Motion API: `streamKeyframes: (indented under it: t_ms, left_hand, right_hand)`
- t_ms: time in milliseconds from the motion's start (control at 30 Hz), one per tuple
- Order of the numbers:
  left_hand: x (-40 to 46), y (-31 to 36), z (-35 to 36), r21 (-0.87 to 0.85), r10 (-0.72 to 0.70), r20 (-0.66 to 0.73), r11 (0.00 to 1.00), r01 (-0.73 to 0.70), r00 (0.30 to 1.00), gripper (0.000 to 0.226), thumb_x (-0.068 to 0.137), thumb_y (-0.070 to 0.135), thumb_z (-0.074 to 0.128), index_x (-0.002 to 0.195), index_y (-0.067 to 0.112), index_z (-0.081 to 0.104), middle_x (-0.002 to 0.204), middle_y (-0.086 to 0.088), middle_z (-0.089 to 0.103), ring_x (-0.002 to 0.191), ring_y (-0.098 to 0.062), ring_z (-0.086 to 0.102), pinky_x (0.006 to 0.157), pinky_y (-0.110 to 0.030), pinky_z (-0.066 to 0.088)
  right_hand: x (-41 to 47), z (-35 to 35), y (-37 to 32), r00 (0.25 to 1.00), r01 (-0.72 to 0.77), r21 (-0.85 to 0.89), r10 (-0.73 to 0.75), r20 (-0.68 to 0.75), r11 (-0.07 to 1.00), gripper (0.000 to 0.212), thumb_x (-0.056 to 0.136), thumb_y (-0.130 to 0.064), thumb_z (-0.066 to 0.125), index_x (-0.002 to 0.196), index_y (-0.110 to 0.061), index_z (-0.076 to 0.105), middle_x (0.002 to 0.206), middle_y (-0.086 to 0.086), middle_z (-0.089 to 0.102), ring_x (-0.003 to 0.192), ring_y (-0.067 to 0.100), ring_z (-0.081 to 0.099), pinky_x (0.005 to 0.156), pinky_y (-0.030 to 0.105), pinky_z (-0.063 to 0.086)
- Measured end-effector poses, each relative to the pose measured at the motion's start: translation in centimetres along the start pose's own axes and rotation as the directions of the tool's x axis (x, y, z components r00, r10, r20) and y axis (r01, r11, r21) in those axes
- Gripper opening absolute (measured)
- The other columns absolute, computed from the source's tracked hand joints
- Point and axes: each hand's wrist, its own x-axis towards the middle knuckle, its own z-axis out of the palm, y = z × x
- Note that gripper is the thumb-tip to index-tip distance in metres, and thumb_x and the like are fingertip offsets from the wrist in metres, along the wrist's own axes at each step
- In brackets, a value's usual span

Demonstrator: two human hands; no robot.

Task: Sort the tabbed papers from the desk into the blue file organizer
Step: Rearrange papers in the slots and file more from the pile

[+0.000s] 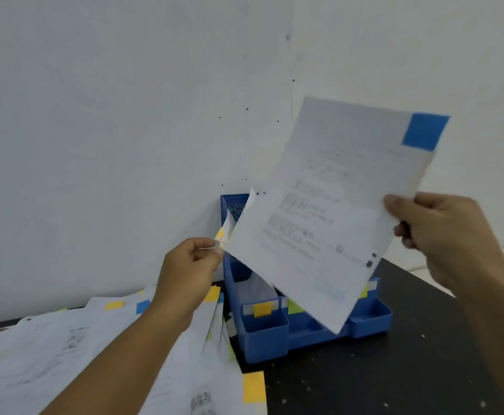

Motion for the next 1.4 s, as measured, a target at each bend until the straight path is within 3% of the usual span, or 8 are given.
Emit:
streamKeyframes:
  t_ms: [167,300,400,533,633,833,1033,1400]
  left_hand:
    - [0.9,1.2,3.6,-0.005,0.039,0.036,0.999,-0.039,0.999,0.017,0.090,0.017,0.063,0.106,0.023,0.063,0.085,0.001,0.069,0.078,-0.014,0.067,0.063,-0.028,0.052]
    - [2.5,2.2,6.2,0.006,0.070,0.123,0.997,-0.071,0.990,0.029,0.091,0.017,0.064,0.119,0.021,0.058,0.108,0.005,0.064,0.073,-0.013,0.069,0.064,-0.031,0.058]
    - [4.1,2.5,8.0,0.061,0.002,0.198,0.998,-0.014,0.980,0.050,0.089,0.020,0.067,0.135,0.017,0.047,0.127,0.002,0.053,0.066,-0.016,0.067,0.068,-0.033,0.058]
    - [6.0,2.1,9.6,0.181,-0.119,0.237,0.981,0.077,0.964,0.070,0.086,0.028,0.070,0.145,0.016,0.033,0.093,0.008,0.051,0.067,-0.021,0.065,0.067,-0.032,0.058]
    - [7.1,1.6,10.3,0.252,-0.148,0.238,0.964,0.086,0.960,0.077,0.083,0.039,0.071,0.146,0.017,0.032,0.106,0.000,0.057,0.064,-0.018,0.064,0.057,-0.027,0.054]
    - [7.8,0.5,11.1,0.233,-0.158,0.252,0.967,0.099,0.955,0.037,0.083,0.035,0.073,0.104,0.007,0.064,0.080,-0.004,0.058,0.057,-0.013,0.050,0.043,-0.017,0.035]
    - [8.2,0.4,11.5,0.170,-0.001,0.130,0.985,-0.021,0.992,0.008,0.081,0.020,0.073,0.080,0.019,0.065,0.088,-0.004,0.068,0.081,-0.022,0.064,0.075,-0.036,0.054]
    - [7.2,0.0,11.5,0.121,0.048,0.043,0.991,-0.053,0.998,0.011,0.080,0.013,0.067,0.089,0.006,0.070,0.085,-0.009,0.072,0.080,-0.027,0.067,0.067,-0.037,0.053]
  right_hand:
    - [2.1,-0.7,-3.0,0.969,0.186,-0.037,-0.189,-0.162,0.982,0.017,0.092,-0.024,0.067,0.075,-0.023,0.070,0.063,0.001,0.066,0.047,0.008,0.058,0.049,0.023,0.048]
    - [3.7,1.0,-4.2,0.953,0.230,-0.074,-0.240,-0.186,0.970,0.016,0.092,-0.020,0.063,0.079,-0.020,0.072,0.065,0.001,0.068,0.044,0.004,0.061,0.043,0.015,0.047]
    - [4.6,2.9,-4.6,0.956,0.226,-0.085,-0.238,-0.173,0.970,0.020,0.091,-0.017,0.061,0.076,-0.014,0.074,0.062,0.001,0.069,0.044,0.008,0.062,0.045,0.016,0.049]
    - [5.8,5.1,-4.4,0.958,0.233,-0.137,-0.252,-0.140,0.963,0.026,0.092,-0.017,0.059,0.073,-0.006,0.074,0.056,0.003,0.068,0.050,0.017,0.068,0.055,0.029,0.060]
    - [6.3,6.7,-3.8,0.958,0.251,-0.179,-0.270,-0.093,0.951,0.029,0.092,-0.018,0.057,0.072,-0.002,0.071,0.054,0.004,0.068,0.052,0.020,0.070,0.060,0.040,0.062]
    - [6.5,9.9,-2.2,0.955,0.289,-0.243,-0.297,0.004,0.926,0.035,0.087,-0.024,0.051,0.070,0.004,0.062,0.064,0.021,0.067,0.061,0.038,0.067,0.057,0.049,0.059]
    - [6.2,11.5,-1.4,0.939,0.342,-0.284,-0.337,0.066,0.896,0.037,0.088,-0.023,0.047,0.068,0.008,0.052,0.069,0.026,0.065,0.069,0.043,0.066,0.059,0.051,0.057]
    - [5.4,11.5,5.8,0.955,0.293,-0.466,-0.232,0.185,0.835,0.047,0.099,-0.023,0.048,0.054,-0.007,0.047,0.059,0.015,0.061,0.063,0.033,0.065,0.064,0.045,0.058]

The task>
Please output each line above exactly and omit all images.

Solution to the problem>
Motion API: `streamKeyframes: (indented under it: t_ms, left_hand, right_hand)`
- t_ms: time in milliseconds from the motion's start (control at 30 Hz), one per tuple
- Order of the numbers:
  left_hand: x (-40 to 46), y (-31 to 36), z (-35 to 36), r21 (-0.87 to 0.85), r10 (-0.72 to 0.70), r20 (-0.66 to 0.73), r11 (0.00 to 1.00), r01 (-0.73 to 0.70), r00 (0.30 to 1.00), gripper (0.000 to 0.226), thumb_x (-0.068 to 0.137), thumb_y (-0.070 to 0.135), thumb_z (-0.074 to 0.128), index_x (-0.002 to 0.195), index_y (-0.067 to 0.112), index_z (-0.081 to 0.104), middle_x (-0.002 to 0.204), middle_y (-0.086 to 0.088), middle_z (-0.089 to 0.103), ring_x (-0.002 to 0.191), ring_y (-0.098 to 0.062), ring_z (-0.086 to 0.102), pinky_x (0.006 to 0.157), pinky_y (-0.110 to 0.030), pinky_z (-0.066 to 0.088)
  right_hand: x (-41 to 47), z (-35 to 35), y (-37 to 32), r00 (0.25 to 1.00), r01 (-0.72 to 0.77), r21 (-0.85 to 0.89), r10 (-0.73 to 0.75), r20 (-0.68 to 0.75), r11 (-0.07 to 1.00), gripper (0.000 to 0.212), thumb_x (-0.056 to 0.136), thumb_y (-0.130 to 0.064), thumb_z (-0.066 to 0.125), index_x (-0.002 to 0.196), index_y (-0.110 to 0.061), index_z (-0.076 to 0.105), middle_x (0.002 to 0.206), middle_y (-0.086 to 0.086), middle_z (-0.089 to 0.102), ring_x (-0.003 to 0.192), ring_y (-0.067 to 0.100), ring_z (-0.081 to 0.099), pinky_x (0.005 to 0.156), pinky_y (-0.030 to 0.105), pinky_z (-0.063 to 0.086)
- Measured end-effector poses, each relative to the pose measured at the motion's start: translation in centimetres along the start pose's own axes and rotation as the directions of the tool's x axis (x, y, z components r00, r10, r20) and y axis (r01, r11, r21) in those axes
- Gripper opening absolute (measured)
- The other columns absolute, computed from the source's tracked hand joints
- Point and axes: each hand's wrist, its own x-axis towards the middle knuckle, its own z-axis out of the palm, y = z × x
- Note that gripper is the thumb-tip to index-tip distance in metres, and thumb_x and the like are fingertip offsets from the wrist in metres, along the wrist's own axes at each step
- In brackets, a value's usual span

Demonstrator: two human hands; no robot.

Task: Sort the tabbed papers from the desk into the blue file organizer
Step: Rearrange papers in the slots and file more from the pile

[+0.000s] 

Motion for the next 1.4 s, as measured, a target at each bend until the straight path is within 3% of the usual span, or 8 are given.
Emit:
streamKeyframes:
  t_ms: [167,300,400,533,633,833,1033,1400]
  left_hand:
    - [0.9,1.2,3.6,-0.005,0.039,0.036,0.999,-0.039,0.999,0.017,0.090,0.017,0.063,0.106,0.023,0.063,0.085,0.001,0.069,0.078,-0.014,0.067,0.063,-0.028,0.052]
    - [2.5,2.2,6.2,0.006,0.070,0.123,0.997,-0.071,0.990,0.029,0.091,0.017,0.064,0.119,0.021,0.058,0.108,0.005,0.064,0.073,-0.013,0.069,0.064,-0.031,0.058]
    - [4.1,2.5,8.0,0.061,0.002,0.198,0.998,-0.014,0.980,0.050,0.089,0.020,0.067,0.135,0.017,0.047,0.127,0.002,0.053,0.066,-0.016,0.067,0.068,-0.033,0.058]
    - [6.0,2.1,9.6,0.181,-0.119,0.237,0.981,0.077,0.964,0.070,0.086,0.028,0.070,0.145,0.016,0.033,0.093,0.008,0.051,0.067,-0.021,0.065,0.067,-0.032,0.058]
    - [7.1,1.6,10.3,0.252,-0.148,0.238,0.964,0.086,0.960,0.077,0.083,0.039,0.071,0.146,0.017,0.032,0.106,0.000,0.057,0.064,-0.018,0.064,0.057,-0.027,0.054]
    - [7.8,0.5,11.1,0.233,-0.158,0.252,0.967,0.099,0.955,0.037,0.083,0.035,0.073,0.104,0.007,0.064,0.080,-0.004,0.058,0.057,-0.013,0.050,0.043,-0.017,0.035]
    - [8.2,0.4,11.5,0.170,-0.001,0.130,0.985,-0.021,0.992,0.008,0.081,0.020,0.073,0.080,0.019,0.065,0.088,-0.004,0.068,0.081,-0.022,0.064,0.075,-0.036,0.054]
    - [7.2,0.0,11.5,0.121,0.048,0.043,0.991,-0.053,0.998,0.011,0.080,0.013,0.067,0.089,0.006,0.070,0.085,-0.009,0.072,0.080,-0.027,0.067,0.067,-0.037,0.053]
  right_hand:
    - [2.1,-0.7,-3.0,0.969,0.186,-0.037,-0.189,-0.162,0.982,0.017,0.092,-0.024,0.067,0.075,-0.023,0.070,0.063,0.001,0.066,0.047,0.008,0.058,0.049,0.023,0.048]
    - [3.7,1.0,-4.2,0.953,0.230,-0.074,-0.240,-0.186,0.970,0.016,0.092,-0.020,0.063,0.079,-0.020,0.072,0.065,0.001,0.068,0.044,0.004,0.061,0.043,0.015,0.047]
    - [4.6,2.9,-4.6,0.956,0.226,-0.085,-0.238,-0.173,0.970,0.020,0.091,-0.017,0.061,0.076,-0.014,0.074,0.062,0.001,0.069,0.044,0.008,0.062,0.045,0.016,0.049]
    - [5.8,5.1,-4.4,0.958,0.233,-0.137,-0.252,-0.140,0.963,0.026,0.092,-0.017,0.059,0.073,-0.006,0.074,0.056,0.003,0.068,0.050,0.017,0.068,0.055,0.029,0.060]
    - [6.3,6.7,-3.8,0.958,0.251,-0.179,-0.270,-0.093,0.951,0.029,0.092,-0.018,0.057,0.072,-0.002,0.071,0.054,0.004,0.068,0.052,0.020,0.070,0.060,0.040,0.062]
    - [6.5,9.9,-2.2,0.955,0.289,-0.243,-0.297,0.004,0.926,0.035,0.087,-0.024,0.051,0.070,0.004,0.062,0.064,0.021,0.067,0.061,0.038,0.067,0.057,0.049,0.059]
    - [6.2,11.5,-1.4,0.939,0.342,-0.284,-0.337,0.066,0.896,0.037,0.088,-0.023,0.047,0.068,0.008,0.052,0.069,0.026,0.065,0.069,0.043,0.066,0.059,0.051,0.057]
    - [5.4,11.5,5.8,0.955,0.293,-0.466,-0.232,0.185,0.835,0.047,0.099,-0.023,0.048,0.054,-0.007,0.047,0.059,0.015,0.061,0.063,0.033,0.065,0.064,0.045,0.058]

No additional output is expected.